Only certain lines below are wanted: those starting at the line containing "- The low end" and ending at the line containing "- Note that", both included, each retyped exactly.

### Provided material
◆ ◆ ◆

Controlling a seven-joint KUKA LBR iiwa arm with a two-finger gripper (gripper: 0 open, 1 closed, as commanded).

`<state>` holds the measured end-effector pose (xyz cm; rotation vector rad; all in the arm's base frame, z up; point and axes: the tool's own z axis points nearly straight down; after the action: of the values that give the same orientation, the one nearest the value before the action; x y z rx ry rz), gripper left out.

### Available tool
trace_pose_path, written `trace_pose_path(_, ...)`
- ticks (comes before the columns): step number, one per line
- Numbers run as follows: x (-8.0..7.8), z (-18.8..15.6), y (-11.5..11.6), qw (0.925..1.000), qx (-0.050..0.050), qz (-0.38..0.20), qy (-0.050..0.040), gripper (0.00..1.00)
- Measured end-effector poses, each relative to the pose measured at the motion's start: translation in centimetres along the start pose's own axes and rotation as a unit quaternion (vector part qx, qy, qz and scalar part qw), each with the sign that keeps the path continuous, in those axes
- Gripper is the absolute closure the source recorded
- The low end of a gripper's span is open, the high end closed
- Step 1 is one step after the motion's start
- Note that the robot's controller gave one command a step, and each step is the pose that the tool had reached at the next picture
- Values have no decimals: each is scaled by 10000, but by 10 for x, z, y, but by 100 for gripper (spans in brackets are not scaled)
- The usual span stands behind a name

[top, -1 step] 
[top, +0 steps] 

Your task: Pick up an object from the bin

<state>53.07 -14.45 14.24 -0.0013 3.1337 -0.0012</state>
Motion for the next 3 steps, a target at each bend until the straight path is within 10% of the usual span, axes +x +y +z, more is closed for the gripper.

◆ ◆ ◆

### Written solution
- The low end of a gripper's span is open, the high end closed
- Step 1 is one step after the motion's start
- Note that the robot's controller gave one command a step, and each step is the pose that the tool had reached at the next picture

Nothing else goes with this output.